> **WHAT THE TASK ASKS**
Extract the data exactly, missing nothing.
Start of Block
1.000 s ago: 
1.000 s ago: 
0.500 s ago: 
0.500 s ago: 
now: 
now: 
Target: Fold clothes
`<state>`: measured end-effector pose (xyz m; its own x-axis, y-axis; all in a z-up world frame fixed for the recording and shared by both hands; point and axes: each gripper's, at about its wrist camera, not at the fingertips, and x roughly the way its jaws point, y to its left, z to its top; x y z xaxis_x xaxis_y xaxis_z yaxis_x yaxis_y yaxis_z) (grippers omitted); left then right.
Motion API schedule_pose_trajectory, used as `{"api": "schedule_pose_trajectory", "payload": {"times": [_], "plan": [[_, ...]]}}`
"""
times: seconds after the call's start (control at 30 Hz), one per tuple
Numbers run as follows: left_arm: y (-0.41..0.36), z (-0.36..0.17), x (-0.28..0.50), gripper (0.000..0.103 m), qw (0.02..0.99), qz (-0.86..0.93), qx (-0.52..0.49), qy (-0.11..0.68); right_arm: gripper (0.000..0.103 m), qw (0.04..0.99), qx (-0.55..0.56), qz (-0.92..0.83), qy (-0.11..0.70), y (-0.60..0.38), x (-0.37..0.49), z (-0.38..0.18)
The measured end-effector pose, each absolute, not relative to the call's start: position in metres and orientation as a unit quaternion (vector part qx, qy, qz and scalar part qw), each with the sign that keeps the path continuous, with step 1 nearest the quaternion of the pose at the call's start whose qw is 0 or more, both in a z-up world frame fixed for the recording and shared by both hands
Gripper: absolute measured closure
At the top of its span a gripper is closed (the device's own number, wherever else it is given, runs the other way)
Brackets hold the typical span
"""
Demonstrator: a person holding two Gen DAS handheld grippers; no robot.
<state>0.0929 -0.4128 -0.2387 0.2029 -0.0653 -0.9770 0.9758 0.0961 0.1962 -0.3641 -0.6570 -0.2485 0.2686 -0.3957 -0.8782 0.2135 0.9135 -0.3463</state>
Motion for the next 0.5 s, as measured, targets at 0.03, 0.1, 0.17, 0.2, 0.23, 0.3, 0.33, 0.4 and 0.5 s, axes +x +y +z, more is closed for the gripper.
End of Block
> **WRITTEN ANSWER**
1.000 s ago: 
1.000 s ago: 
0.500 s ago: 
0.500 s ago: 
now: 
now: 
Target: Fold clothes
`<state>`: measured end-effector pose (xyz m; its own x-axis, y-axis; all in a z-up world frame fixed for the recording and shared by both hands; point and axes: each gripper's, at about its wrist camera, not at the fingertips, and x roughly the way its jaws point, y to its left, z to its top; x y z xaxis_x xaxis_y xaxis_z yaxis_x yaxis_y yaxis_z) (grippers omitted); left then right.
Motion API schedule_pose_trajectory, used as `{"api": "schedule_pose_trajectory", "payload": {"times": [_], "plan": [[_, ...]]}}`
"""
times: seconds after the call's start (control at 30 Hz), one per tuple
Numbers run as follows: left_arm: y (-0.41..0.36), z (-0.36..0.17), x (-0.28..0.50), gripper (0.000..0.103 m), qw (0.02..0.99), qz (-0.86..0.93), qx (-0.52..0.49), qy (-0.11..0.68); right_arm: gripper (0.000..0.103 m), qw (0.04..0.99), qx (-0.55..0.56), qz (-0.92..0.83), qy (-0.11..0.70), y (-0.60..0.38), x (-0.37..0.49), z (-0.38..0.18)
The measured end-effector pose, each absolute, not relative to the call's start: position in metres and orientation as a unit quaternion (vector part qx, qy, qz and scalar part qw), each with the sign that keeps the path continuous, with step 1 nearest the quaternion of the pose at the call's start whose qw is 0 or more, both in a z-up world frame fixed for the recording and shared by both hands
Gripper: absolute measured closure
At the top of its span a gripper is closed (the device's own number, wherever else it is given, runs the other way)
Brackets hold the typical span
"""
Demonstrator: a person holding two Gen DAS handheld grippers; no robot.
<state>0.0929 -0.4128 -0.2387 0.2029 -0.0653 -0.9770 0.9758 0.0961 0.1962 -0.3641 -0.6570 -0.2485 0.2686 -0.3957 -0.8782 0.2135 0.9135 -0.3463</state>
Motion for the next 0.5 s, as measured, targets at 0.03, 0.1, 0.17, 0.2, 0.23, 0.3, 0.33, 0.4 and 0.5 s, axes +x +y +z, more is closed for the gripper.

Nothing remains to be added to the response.